====== GIVEN RECORDS

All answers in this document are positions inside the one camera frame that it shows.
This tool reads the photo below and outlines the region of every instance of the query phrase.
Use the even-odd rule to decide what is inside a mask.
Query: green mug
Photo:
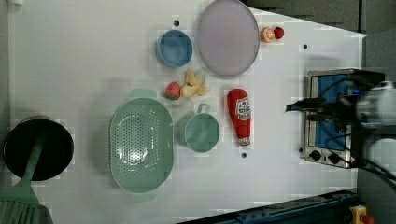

============

▸ **EXERCISE BRIEF**: Without the pictures, return the whole of the data exactly as given.

▸ **WRITTEN SOLUTION**:
All answers in this document are positions inside the one camera frame that it shows.
This tool reads the photo below and outlines the region of every instance of the query phrase.
Use the even-odd rule to decide what is inside a mask.
Query: green mug
Photo:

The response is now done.